Traits and Characteristics
The Director will be a dynamic and diplomatic leader who values equity, artistic practice, scholarship, and community-based knowledge. A versatile self-starter who can see the big picture, this individual will work collaboratively with the team and value frequent interaction with internal and external stakeholders. As an authentic spokesperson and advocate, they will build organizational capacity and foster innovative strategies for programmatic growth and research while energizing a collaborative community by gathering the input of others. A people-oriented leader, the Director will embrace and leverage people, place, and community by developing a long-term vision that amplifies its foundation. A courageous and open thinker, the Director will bring knowledge and curiosity for American Art and its evolving definition.
Other key competencies include:
- Creativity and Innovation – The ability to envision and implement new approaches, designs, processes, technologies, and systems to achieve short- and long-term goals.
- Leadership and Personal Accountability – The capacity to organize and motivate others with a sense of purpose and direction while being accountable for personal and professional actions.
- Flexibility – The dexterity to readily modify, respond, and adapt to changing circumstances with minimal resistance and to rapidly shifting between tasks.
- Teamwork and Diplomacy – The resiliency to cooperate with others and meet objectives while effectively and tactfully handling difficult or sensitive issues.
Qualifications
An advanced degree in art, art history, American history, American studies, cultural studies, or equivalent education is required. Seven to 10 years of related experience within higher education or a museum, arts, educational, or cultural organization is needed. At least three years at a senior leadership level with supervisory responsibilities is desirable. Exemplary verbal and written communication skills and a track record of collaborative work with a variety of stakeholders are necessary.
Compensation and Benefits
Colby College offers a competitive salary commensurate with experience. A comprehensive range of benefits includes paid vacation, sick leave, and holidays; medical, dental, and vision insurances; 403(b) retirement plan; and the quality of life that Maine has to offer.

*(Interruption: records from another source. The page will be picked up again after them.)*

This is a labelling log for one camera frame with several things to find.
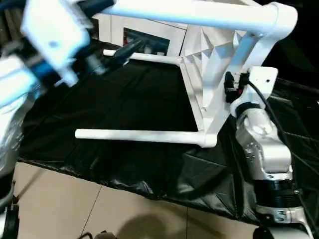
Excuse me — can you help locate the white plastic stool seat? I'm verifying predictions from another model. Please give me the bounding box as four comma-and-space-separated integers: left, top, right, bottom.
178, 2, 299, 149

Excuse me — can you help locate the dark rounded object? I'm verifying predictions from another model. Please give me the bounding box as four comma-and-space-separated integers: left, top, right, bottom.
96, 231, 118, 239

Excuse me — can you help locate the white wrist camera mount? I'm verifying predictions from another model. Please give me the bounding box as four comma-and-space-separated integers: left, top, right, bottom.
20, 0, 92, 87
229, 66, 279, 118

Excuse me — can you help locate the white cabinet with glass doors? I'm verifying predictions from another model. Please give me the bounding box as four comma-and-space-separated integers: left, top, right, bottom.
91, 12, 190, 58

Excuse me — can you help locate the white plastic table leg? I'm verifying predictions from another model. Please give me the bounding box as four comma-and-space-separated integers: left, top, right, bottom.
107, 0, 279, 34
74, 128, 207, 147
103, 49, 184, 66

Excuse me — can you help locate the black work mat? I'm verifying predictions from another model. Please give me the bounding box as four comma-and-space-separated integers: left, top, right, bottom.
18, 39, 319, 225

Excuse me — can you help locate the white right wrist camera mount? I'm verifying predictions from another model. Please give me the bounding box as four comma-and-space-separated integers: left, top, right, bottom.
229, 66, 279, 118

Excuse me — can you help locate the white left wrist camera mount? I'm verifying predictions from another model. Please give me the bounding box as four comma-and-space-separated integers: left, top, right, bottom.
20, 0, 92, 87

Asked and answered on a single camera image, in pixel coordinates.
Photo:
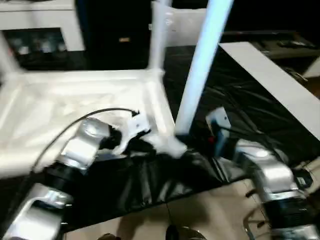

Applications and Inquiries
To submit a cover letter and resume with a summary of demonstrable accomplishments (electronic submissions preferred), please click here or visit artsconsulting.com/employment. CV is not required. For questions or general inquiries about this job opportunity, including the anticipated salary range, please contact:
Wyona Lynch-McWhite, Senior Vice President
292 Newbury Street, Suite 315
Boston, MA 02115-2801
Tel (888) 234.4236 Ext. 225
Email LunderInstitute@ArtsConsulting.com
Colby College is a private, coeducational liberal arts college that admits students and makes employment decisions on the basis of the individual’s qualifications to contribute to Colby’s educational objectives and institutional needs. Colby College does not discriminate in its educational programs or employment on the basis of race, color, gender, sexual orientation, gender identity, disability, religion, national origin, age, marital status, genetic information, or military or veteran status. Colby is an equal opportunity employer and operates in accordance with federal and state laws regarding non-discrimination. Colby complies with Title IX, which prohibits discrimination on the basis of sex in an institution’s education programs and activities. Colby College encourages inquiries from candidates who will contribute to the cultural and ethnic diversity of the college.